WORK REQUEST →
Once the line holding "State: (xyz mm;" is found in the entries below, transcribe exactly every line up to and including the one holding "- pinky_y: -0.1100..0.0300", but leave out the pictures.

§

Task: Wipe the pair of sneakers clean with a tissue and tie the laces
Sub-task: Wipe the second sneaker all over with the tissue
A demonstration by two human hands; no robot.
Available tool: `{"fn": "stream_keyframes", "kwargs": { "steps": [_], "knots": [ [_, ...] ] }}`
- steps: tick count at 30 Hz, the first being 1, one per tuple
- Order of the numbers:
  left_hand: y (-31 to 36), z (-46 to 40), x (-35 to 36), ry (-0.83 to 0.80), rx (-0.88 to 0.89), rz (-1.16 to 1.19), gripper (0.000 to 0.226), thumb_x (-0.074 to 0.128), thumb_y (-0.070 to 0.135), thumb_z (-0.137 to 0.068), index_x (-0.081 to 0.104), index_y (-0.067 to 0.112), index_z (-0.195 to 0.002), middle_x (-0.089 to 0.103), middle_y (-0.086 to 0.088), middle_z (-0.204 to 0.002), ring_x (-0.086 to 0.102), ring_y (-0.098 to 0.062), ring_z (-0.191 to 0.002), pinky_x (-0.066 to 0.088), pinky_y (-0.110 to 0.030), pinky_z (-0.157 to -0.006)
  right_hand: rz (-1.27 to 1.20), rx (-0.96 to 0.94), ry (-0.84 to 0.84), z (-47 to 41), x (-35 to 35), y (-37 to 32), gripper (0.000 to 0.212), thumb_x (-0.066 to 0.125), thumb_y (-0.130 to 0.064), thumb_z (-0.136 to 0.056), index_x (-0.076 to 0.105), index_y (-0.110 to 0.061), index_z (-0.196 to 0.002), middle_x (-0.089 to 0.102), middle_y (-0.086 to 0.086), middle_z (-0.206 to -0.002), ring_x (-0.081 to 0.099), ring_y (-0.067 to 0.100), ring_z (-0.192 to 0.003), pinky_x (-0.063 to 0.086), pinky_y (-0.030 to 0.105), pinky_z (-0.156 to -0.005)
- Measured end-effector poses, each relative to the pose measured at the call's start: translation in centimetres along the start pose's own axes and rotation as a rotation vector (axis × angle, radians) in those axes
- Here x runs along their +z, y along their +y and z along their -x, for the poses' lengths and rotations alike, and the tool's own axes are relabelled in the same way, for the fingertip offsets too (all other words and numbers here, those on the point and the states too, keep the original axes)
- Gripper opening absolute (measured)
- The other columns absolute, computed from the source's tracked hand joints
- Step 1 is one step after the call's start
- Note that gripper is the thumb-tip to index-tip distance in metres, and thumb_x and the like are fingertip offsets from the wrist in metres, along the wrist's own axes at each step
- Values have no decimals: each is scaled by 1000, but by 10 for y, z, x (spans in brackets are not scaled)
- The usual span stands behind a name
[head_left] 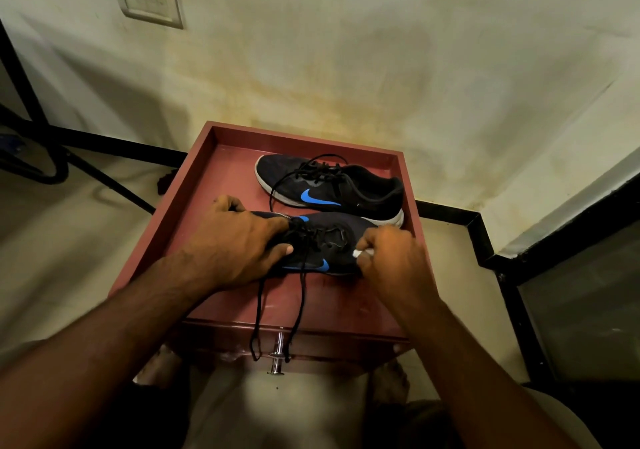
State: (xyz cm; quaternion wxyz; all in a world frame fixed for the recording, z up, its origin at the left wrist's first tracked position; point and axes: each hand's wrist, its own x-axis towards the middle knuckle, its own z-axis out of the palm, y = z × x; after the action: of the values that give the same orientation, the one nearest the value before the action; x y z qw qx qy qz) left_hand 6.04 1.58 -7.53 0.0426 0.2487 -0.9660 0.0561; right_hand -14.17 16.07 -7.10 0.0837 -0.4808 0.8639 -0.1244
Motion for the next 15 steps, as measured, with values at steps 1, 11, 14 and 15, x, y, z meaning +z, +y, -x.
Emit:
{"fn": "stream_keyframes", "kwargs": {
  "steps": [1,11,14,15],
  "knots": [
    [0,0,0,1,2,-7,76,0,67,-83,53,35,-128,74,6,-97,67,-16,-84,33,-39,-99,-68,-61,-13,7,5,-7,11,67,-18,-92,78,-22,-94,73,-4,-95,66,13,-87,51,27,-76],
    [-1,1,0,-11,0,1,75,1,68,-84,54,36,-126,73,8,-95,64,-14,-82,33,-38,-98,209,59,-3,-11,0,0,18,59,-18,-99,74,-15,-109,67,6,-115,67,24,-100,55,32,-86],
    [1,0,-1,-5,-2,-14,73,1,67,-82,56,34,-119,72,8,-91,63,-15,-79,32,-37,-96,-22,-100,-12,12,13,-16,17,61,-17,-95,77,-21,-99,69,-4,-106,65,15,-94,50,25,-78],
    [1,0,-1,-3,-2,-16,73,2,66,-82,56,34,-117,72,8,-91,63,-15,-78,32,-38,-96,-115,-171,-7,20,16,-23,16,63,-17,-93,77,-22,-97,69,-6,-104,65,13,-94,50,25,-79]
  ]
}}
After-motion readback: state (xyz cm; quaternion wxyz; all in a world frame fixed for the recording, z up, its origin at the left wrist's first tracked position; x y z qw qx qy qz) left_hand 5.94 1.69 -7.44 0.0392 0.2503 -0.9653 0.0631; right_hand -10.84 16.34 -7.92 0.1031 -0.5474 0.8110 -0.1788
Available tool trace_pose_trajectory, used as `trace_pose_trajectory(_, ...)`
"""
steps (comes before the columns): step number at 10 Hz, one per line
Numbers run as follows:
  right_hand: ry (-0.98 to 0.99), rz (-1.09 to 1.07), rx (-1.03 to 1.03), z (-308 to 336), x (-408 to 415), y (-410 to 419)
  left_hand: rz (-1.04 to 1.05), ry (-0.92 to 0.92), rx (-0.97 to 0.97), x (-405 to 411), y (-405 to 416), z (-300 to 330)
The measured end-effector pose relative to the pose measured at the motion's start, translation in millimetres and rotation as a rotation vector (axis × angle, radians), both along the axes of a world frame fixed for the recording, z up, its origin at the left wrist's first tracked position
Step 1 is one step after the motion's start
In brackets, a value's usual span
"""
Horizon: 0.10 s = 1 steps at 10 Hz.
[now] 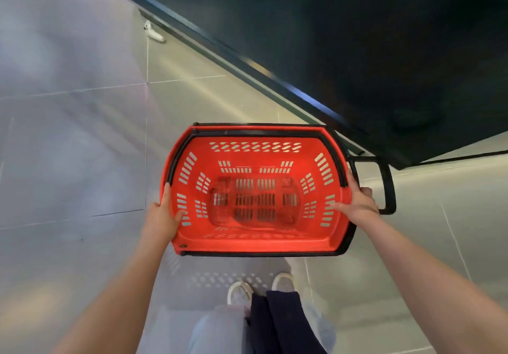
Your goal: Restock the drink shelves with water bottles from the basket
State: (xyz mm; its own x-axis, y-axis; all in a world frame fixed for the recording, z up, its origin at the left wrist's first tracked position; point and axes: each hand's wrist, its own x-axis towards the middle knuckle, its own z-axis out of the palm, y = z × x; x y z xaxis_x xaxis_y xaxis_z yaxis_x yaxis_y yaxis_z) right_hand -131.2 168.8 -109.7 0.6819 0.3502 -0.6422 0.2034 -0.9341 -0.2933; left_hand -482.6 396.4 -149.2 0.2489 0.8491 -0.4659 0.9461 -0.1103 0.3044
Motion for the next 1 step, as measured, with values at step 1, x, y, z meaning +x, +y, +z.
trace_pose_trajectory(1,0.017,0.046,0.019,42.0,-4.7,-11.8,-0.055,0.079,0.017,15.4,0.0,53.4)
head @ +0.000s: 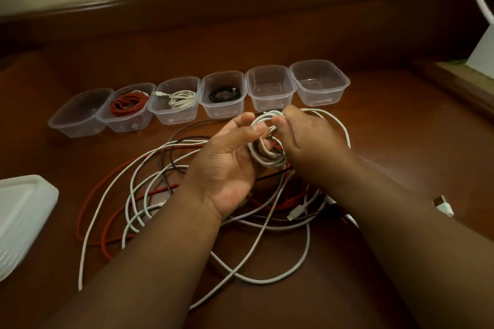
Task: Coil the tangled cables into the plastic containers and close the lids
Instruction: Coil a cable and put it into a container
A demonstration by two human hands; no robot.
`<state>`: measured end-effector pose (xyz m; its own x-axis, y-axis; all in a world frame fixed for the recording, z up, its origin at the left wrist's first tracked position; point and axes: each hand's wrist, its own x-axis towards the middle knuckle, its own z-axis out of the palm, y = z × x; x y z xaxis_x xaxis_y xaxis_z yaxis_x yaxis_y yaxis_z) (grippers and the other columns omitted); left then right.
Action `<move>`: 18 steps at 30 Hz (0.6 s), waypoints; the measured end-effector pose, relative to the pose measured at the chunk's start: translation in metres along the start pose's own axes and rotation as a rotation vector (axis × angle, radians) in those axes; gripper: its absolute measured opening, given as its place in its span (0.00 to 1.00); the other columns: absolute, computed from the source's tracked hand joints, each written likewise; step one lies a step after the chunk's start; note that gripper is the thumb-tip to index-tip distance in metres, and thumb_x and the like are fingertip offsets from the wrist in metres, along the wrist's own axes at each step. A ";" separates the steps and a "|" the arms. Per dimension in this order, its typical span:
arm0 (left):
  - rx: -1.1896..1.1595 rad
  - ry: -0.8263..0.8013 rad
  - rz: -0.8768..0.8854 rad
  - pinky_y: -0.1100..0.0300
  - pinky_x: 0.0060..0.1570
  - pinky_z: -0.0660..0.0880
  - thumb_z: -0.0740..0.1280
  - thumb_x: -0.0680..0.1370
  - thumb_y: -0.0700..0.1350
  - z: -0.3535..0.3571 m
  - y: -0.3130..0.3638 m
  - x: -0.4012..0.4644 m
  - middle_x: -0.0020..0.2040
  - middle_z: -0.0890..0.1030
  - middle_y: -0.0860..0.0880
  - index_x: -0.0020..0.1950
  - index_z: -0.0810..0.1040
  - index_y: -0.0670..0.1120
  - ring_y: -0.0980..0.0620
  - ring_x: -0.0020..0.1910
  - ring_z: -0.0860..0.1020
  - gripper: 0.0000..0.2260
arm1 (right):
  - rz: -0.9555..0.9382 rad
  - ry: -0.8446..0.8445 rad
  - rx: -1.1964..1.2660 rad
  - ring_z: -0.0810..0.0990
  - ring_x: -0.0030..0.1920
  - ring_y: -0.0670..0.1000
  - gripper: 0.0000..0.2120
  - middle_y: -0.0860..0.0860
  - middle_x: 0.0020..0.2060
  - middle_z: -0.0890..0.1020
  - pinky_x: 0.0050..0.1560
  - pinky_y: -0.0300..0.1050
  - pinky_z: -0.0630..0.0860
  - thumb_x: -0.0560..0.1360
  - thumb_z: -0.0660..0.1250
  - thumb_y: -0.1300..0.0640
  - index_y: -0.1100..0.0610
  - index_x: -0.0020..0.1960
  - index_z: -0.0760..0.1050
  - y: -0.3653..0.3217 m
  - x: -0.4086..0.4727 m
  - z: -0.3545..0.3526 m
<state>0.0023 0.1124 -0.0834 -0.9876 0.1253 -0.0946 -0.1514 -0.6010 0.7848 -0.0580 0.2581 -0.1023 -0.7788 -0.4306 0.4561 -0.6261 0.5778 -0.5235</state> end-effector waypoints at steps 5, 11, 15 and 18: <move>0.273 0.063 0.139 0.57 0.36 0.79 0.70 0.72 0.30 0.003 0.001 0.001 0.36 0.79 0.49 0.45 0.68 0.47 0.54 0.33 0.79 0.15 | 0.000 0.031 -0.014 0.70 0.32 0.43 0.11 0.43 0.32 0.71 0.31 0.33 0.63 0.84 0.52 0.48 0.51 0.46 0.66 0.000 0.000 0.001; 1.003 0.349 0.467 0.56 0.39 0.81 0.73 0.76 0.40 -0.002 -0.003 0.002 0.40 0.84 0.51 0.44 0.76 0.47 0.52 0.37 0.83 0.06 | 0.005 0.103 0.010 0.68 0.29 0.43 0.10 0.43 0.30 0.70 0.30 0.32 0.65 0.84 0.53 0.50 0.51 0.45 0.65 0.002 -0.001 -0.003; 1.154 0.389 0.508 0.58 0.41 0.82 0.73 0.76 0.50 -0.006 0.003 0.000 0.38 0.84 0.53 0.43 0.81 0.51 0.57 0.39 0.83 0.05 | 0.007 0.073 -0.020 0.69 0.29 0.44 0.10 0.44 0.31 0.71 0.29 0.39 0.62 0.84 0.53 0.49 0.51 0.47 0.66 0.006 0.000 -0.008; 1.109 0.390 0.387 0.51 0.43 0.82 0.70 0.78 0.51 -0.005 0.007 0.000 0.36 0.83 0.51 0.42 0.82 0.49 0.53 0.38 0.82 0.07 | -0.004 0.073 -0.064 0.69 0.30 0.45 0.11 0.44 0.31 0.71 0.29 0.43 0.63 0.84 0.52 0.48 0.51 0.47 0.66 0.008 0.000 -0.010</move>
<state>0.0008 0.1043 -0.0805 -0.9348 -0.2690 0.2319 0.0824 0.4707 0.8784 -0.0631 0.2691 -0.0995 -0.7697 -0.3827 0.5109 -0.6240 0.6200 -0.4757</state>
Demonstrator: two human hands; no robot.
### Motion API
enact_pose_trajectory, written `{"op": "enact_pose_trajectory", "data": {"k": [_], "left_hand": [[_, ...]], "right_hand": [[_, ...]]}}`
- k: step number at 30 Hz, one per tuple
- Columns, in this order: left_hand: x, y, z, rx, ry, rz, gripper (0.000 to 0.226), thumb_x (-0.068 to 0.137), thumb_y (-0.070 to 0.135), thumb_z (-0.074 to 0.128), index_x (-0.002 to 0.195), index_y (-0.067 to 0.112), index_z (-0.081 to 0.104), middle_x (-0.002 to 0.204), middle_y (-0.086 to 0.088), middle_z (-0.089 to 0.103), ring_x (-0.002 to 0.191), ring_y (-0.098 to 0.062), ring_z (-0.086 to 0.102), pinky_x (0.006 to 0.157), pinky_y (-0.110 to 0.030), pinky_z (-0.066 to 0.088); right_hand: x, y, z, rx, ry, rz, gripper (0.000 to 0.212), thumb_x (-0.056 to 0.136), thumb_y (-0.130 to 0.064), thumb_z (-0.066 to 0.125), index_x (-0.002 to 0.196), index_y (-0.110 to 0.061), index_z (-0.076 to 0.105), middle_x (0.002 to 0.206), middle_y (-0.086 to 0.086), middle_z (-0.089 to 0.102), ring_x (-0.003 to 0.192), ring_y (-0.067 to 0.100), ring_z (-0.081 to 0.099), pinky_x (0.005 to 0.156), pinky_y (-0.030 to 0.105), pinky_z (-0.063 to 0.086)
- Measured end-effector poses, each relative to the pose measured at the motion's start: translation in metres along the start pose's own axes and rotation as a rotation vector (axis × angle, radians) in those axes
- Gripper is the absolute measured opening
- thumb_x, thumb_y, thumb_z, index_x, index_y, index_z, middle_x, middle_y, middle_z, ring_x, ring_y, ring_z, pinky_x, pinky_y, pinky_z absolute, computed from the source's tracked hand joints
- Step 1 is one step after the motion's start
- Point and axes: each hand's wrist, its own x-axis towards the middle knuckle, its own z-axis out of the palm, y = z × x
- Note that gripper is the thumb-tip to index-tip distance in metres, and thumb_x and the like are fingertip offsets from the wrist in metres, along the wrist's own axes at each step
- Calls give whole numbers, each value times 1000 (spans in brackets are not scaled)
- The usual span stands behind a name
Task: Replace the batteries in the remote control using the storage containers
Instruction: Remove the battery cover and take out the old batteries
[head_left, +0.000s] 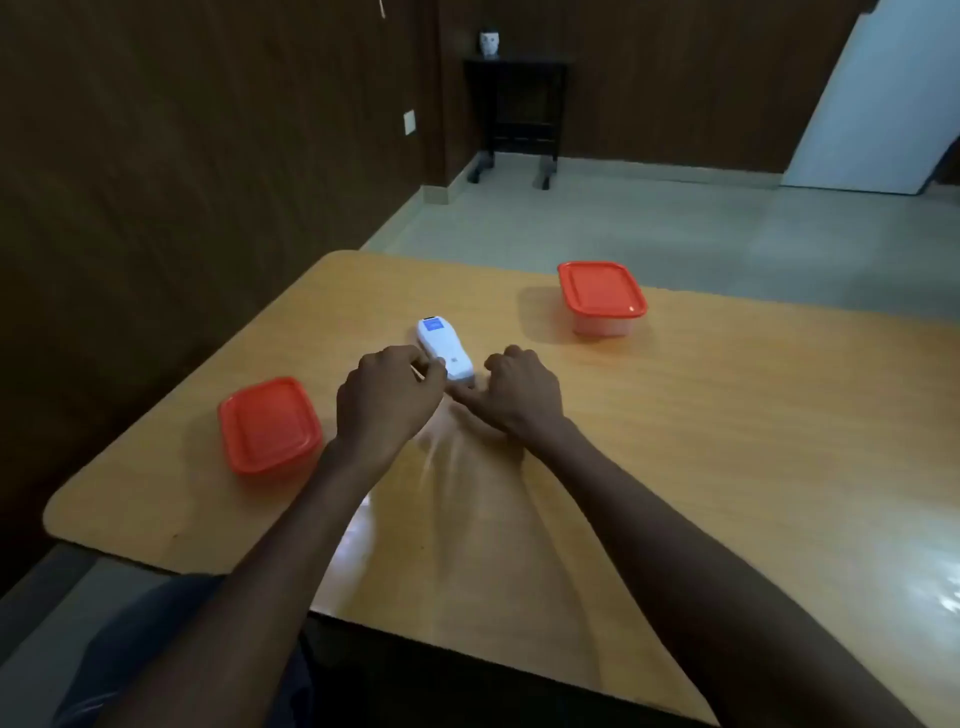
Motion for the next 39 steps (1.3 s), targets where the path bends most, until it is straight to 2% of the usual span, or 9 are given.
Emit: {"op": "enact_pose_trajectory", "data": {"k": [5, 11, 14, 17, 23, 26, 29, 33, 39], "left_hand": [[10, -10, -5, -16, -12, -68, 28, 91, 48, 56, 93, 26, 73, 101, -4, 73, 93, -30, 65, 76, -34, 50], [-7, 13, 19, -394, -367, -164, 47, 90, 60, 51, 78, 18, 69, 92, -9, 73, 90, -31, 70, 84, -42, 59], [-33, 40, 36, -801, -556, -249, 48, 97, 51, 55, 111, 8, 70, 104, -12, 75, 84, -23, 70, 78, -41, 63], [-73, 65, 48, -1043, -645, -282, 34, 105, 30, 52, 129, 7, 60, 114, -13, 74, 88, -23, 74, 64, -33, 62], [-133, 90, 59, -1149, -816, -253, 21, 107, 23, 47, 116, 27, 66, 114, -9, 70, 100, -34, 67, 85, -55, 61], [-156, 100, 65, -1089, -813, -194, 22, 108, 27, 43, 108, 37, 63, 107, 6, 72, 95, -17, 70, 80, -39, 61], [-169, 102, 78, -1067, -739, -181, 24, 108, 30, 43, 125, 33, 59, 120, 1, 71, 104, -15, 69, 80, -36, 62], [-170, 106, 84, -1068, -604, -148, 28, 104, 37, 48, 128, 30, 61, 115, 9, 73, 104, -7, 70, 82, -29, 61], [-169, 108, 82, -1099, -498, -144, 38, 102, 33, 54, 140, 26, 59, 117, 7, 73, 107, -12, 70, 86, -42, 63]], "right_hand": [[16, -26, 8, 93, 28, 113, 50, 76, -61, 68, 73, -13, 55, 87, 3, 49, 89, 27, 57, 62, 32, 33], [-52, 3, -21, 240, 269, 213, 63, 75, -75, 62, 53, -18, 49, 64, 0, 47, 65, 20, 51, 49, 32, 25], [-107, 26, -43, 277, 356, 156, 41, 78, -60, 71, 81, -19, 73, 72, -1, 57, 64, 15, 53, 54, 35, 43], [-154, 48, -72, 397, 270, 173, 42, 78, -48, 79, 107, -20, 72, 91, -5, 68, 70, 9, 63, 62, 28, 54], [-211, 82, -112, 886, -1, 390, 40, 98, -50, 54, 128, -25, 62, 108, -2, 70, 79, 16, 72, 49, 29, 54], [-227, 89, -107, 830, 53, 377, 32, 103, -43, 49, 122, -20, 60, 104, -1, 70, 75, 13, 71, 46, 23, 51], [-231, 91, -100, 800, 59, 375, 30, 105, -41, 46, 119, -18, 56, 99, 0, 70, 67, 9, 69, 46, 21, 50], [-225, 87, -98, 732, 154, 330, 28, 104, -42, 45, 111, -16, 53, 101, -3, 68, 81, 5, 68, 57, 25, 56], [-220, 80, -94, 607, 236, 267, 26, 106, -36, 45, 113, -12, 52, 106, -1, 65, 87, 16, 66, 65, 44, 58]]}}
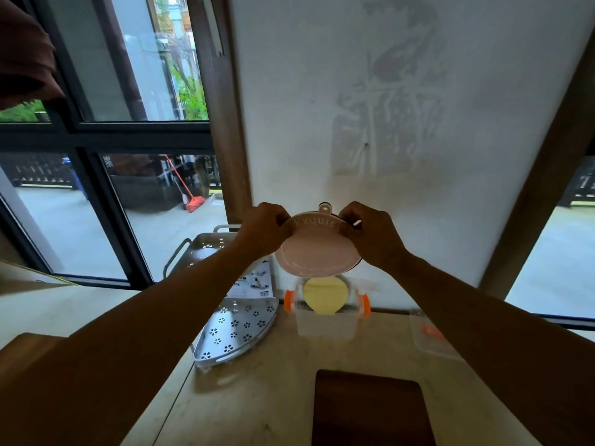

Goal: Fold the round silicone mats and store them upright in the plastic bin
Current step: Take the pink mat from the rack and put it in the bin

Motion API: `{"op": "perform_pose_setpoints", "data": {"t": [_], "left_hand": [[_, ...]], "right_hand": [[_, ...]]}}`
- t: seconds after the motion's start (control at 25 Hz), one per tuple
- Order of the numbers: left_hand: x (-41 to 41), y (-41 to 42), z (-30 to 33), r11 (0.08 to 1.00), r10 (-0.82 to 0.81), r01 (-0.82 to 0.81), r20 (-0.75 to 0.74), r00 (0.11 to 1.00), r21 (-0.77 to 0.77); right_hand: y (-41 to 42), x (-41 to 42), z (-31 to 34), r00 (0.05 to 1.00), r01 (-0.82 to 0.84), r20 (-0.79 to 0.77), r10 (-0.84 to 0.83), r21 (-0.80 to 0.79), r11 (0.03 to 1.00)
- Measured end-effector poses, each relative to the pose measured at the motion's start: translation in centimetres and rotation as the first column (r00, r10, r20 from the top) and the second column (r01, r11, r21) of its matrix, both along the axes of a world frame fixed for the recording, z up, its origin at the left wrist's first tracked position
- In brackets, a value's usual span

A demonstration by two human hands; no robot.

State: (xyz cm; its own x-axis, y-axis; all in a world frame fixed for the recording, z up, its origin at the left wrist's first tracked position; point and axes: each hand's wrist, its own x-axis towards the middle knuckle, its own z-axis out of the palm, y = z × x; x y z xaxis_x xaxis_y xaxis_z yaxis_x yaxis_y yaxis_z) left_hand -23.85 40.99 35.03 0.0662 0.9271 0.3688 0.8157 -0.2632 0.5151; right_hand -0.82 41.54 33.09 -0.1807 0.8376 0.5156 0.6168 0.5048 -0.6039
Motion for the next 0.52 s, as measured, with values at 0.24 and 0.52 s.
{"op": "perform_pose_setpoints", "data": {"t": [0.24,0.52], "left_hand": [[1.2,3.7,-5.9,0.996,0.004,-0.006,-0.023,1.000,-0.091],[2.7,10.0,-13.4,0.983,0.065,-0.070,-0.031,0.997,-0.172]], "right_hand": [[4.9,0.8,-4.6,0.990,0.089,0.113,-0.083,-0.053,0.995],[11.5,2.1,-11.2,0.983,0.151,0.134,-0.124,-0.210,0.966]]}}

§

WRITTEN SOLUTION →
State: (xyz mm; its own x-axis, y-axis; all in a world frame fixed for the recording, z up, its origin at the left wrist's first tracked position; point and axes: each hand's wrist, its own x-axis towards the middle knuckle, its own z-axis out of the palm, y = z × x; x y z xaxis_x xaxis_y xaxis_z yaxis_x yaxis_y yaxis_z) right_hand -131.2 168.8 -109.7 0.6819 0.3502 -0.6422 0.2034 -0.9341 -0.2933; left_hand -482.6 396.4 -149.2 0.2489 0.8491 -0.4659 0.9461 -0.1103 0.3044
Motion for the next 1 step, as measured, with values at step 1, x, y, z meaning +x, +y, +z.
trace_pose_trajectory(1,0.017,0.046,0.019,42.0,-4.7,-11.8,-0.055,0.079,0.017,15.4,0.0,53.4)
head @ +0.000s: 
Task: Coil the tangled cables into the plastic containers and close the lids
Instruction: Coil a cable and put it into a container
A demonstration by two human hands; no robot.
`<state>`: measured end-effector pose (xyz m; its own x-axis, y-axis; all in a world frame fixed for the recording, z up, its origin at the left wrist's first tracked position; point and axes: each hand's wrist, its own x-axis towards the middle knuckle, its own z-axis out of the palm, y = z × x; x y z xaxis_x xaxis_y xaxis_z yaxis_x yaxis_y yaxis_z) (grippers and the other columns omitted); left then right.
Action `<move>`: 18 steps at 30 Hz (0.6 s), waypoints; the measured end-effector pose, relative to the pose measured at the chunk's start: translation in metres along the start pose's own axes and rotation as a rotation vector (axis × angle, radians) in those axes; gripper: its absolute measured opening, given as its place in its span (0.00 to 1.00); the other columns: absolute, computed from the source's tracked hand joints, each written likewise; step one lies a step after the chunk's start; note that gripper is the thumb-tip to index-tip distance in metres, and thumb_x and the like are fingertip offsets from the wrist in metres, along the wrist's own axes at each step. A ";" separates the steps and a "|" the arms. Per dimension in this order, its typical span:
arm0 (left):
  - rx: -1.1896..1.1595 rad
  - ry: -0.8263..0.8013 rad
  - rz: -0.8768..0.8854 rad
  - pinky_y: -0.1100..0.0300

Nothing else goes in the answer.